▸ Prompt: Keep to one stretch of the data below, the lines from the one with "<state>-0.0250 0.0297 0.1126" up to and including the one with "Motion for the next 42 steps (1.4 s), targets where", and return that stretch exactly.

==*==

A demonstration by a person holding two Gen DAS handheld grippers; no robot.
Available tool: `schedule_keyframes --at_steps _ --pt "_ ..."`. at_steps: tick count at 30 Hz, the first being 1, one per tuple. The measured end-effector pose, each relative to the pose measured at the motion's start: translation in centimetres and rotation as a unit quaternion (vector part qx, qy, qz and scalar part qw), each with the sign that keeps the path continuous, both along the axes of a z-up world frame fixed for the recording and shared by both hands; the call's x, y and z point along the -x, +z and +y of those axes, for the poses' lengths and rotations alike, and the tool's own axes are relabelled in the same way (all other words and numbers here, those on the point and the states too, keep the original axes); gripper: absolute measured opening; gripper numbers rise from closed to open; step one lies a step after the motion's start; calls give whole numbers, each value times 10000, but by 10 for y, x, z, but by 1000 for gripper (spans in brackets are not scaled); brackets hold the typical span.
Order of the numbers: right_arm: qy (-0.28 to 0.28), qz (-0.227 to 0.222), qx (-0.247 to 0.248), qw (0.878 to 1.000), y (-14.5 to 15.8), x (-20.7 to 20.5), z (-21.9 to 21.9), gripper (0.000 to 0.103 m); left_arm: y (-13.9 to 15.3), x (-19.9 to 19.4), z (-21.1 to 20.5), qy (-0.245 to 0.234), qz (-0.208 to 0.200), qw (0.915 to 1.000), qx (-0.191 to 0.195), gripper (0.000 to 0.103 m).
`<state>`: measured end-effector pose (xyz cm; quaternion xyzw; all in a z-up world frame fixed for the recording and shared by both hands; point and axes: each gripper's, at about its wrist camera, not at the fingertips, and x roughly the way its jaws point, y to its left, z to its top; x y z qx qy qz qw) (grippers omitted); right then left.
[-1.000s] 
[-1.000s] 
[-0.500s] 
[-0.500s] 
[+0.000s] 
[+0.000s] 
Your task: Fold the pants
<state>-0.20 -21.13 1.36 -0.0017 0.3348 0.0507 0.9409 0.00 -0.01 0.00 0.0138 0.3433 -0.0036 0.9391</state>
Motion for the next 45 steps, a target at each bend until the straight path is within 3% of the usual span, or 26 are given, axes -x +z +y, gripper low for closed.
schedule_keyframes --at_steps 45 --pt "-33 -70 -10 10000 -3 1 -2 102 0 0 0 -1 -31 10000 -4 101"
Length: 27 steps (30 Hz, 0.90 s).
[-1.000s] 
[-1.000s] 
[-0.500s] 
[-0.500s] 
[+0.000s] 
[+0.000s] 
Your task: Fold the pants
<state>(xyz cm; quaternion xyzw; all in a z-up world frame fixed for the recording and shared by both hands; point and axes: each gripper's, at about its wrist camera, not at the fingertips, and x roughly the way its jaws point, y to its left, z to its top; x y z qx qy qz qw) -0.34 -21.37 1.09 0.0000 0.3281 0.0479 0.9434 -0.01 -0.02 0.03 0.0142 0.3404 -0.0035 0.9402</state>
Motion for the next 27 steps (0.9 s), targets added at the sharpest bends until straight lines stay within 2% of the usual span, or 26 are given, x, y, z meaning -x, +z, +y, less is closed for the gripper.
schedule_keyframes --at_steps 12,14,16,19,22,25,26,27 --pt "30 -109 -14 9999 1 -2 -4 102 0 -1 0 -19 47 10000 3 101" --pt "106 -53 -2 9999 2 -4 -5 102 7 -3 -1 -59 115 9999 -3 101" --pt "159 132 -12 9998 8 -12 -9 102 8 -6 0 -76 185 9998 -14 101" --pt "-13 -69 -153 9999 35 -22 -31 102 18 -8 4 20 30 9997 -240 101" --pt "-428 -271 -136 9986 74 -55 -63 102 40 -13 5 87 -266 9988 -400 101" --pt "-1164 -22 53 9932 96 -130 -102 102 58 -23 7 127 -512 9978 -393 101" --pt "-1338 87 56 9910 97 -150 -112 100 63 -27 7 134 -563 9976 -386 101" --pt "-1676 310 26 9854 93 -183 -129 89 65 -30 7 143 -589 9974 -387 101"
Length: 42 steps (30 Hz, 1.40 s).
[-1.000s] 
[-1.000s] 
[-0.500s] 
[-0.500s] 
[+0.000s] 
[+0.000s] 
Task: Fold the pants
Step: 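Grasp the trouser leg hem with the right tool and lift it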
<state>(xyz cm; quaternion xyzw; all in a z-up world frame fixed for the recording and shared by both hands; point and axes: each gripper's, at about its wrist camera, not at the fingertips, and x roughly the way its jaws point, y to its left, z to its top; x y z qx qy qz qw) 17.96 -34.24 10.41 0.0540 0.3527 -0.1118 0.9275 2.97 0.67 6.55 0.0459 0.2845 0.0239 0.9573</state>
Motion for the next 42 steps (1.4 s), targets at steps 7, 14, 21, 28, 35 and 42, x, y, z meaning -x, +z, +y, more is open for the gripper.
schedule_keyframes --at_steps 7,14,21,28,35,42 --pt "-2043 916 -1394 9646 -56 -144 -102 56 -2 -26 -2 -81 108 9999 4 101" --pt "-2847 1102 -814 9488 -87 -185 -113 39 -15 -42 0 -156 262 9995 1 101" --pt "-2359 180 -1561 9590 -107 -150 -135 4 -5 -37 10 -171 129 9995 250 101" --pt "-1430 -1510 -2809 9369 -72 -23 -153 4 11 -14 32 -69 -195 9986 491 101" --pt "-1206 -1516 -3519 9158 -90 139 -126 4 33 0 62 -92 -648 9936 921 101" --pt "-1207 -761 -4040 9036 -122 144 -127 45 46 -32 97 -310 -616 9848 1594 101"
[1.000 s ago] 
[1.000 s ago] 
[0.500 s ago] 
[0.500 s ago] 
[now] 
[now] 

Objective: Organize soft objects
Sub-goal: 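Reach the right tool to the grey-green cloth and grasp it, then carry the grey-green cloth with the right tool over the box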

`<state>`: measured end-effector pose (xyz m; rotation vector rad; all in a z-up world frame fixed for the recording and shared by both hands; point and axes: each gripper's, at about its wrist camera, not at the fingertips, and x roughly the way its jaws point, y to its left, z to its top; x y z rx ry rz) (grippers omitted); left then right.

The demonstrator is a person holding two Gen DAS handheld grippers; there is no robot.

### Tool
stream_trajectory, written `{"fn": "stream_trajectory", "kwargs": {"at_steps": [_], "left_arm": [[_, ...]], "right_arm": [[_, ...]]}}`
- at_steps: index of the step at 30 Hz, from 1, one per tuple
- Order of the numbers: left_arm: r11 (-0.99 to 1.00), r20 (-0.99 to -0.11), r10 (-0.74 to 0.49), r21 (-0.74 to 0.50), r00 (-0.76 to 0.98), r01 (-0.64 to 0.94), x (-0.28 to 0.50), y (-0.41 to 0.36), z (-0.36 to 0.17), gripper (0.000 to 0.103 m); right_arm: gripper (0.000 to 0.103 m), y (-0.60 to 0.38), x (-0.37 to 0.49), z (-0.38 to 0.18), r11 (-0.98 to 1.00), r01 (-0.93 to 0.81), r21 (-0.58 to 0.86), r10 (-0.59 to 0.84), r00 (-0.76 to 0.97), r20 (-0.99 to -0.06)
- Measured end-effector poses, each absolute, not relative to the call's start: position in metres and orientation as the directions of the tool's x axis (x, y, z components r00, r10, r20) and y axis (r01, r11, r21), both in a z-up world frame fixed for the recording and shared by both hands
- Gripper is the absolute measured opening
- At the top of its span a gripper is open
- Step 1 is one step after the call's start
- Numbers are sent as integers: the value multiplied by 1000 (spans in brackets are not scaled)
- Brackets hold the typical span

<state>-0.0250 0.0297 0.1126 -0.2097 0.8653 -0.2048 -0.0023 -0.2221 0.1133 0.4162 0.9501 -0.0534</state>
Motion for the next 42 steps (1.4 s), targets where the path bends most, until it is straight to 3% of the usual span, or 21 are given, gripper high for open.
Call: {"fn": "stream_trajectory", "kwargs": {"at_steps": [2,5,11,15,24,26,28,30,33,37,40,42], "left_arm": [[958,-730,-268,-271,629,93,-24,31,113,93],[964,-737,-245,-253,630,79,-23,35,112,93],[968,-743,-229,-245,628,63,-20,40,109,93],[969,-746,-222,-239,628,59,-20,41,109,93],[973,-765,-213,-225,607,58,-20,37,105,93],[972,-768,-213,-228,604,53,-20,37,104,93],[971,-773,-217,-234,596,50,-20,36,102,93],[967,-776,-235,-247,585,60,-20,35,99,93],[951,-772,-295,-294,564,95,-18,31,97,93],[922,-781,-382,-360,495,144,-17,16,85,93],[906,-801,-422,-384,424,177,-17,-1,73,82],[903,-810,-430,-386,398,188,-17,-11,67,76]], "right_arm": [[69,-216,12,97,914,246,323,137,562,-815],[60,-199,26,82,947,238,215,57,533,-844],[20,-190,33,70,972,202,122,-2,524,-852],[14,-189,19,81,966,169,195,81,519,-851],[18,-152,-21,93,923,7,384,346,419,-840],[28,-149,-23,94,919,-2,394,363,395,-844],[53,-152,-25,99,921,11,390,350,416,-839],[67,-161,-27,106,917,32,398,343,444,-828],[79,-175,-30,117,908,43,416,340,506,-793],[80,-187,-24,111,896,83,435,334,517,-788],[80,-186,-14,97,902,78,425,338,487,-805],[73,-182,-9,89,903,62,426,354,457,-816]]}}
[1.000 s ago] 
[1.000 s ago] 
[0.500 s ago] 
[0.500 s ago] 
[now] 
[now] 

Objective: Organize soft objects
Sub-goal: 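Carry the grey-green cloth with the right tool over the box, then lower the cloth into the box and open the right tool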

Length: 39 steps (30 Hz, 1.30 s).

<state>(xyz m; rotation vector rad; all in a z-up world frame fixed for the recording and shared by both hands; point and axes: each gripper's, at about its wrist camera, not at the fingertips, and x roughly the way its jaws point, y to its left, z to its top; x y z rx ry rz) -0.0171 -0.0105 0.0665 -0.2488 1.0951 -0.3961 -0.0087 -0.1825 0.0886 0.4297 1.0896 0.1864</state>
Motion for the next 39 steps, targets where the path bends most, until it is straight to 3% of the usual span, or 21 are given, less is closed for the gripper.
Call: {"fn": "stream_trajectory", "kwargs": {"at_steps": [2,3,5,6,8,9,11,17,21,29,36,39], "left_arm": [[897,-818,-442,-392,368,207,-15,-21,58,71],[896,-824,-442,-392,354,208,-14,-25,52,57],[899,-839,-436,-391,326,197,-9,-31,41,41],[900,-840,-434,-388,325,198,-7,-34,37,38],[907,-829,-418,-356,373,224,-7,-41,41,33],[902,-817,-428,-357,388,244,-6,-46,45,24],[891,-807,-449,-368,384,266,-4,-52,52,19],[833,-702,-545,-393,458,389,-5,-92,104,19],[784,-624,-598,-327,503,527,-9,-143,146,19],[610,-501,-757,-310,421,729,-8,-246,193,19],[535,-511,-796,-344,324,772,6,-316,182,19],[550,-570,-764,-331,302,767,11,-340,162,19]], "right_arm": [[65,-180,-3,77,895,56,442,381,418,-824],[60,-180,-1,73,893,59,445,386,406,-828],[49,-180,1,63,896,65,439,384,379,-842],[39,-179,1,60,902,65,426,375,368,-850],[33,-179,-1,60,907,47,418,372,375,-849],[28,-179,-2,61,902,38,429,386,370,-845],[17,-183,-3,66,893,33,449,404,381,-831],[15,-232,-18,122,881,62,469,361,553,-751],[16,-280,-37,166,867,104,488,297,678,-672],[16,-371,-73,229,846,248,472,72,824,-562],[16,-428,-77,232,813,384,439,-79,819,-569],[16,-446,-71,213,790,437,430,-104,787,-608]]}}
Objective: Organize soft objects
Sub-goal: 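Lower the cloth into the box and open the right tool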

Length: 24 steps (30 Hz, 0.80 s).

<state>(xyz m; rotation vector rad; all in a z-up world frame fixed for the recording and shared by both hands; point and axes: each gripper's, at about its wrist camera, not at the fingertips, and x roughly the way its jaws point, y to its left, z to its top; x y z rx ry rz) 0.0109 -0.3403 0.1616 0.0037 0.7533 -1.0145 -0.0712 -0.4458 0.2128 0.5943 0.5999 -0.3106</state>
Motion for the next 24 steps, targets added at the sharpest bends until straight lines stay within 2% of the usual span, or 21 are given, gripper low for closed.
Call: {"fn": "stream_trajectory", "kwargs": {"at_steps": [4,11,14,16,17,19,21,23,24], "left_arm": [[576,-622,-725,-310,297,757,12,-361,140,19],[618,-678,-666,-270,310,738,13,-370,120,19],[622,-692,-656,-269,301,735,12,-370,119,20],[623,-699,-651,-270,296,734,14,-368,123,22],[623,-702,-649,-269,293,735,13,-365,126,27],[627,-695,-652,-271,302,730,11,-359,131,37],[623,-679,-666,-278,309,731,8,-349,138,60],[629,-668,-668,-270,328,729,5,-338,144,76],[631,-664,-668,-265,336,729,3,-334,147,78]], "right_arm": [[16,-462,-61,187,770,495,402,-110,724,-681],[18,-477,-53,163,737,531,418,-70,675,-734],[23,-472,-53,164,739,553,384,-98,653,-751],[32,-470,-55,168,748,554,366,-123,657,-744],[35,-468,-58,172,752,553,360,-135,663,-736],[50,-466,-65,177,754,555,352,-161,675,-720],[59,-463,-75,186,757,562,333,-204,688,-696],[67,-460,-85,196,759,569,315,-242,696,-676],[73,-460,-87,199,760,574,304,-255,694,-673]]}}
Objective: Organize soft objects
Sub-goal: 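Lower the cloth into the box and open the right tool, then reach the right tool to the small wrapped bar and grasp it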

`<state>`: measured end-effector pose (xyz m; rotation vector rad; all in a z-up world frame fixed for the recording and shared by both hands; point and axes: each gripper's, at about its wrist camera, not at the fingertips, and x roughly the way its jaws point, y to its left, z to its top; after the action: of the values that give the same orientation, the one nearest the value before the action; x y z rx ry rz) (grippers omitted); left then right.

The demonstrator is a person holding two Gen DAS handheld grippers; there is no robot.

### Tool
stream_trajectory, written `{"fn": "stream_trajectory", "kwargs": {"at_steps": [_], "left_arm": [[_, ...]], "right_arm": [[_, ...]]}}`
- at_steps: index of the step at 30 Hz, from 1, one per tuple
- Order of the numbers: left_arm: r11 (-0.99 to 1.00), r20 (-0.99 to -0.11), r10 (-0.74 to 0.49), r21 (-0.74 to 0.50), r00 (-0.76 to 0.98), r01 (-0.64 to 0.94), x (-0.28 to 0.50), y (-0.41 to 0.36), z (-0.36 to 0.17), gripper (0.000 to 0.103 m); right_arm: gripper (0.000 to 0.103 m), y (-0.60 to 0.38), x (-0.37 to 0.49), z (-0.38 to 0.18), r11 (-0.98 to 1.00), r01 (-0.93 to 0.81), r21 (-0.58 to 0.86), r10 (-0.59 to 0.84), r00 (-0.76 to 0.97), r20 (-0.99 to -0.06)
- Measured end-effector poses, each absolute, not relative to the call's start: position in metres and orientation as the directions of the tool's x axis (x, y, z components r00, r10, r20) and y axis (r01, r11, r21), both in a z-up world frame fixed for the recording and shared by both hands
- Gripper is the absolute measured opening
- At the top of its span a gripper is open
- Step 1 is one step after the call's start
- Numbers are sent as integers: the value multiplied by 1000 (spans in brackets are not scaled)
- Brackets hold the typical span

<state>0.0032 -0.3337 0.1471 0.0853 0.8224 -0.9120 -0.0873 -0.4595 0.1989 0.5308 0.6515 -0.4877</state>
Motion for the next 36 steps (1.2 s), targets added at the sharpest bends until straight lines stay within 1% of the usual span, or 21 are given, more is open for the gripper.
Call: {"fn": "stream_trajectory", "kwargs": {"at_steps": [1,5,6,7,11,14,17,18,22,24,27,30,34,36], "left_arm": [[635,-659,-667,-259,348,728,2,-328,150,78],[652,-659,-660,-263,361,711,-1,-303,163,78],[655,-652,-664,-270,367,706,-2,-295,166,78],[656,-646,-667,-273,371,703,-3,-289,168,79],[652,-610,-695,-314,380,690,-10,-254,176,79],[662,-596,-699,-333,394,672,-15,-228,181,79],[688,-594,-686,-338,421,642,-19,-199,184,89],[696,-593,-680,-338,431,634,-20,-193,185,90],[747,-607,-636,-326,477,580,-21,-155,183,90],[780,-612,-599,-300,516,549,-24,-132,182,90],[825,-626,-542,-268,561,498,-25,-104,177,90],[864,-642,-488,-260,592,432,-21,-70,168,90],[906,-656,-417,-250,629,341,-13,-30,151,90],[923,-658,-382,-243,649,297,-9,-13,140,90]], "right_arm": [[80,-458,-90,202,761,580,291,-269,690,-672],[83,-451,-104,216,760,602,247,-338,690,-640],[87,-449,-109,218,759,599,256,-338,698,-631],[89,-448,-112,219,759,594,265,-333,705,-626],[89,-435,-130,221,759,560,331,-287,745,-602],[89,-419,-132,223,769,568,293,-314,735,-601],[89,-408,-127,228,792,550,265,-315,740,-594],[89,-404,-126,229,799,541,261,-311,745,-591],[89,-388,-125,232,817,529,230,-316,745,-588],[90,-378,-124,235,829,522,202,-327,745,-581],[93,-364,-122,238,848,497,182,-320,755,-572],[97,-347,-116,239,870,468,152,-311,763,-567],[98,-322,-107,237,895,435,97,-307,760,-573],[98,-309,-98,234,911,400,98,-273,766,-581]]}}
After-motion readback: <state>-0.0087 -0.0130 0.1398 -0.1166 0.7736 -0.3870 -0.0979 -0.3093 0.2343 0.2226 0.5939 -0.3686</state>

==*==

▸ Your response:
<state>-0.0250 0.0297 0.1126 -0.2097 0.8653 -0.2048 -0.0023 -0.2221 0.1133 0.4162 0.9501 -0.0534</state>
Motion for the next 42 steps (1.4 s), targets where the path bends most, until it is straight to 3% of the usual span, or 21 are given, gripper high for open.

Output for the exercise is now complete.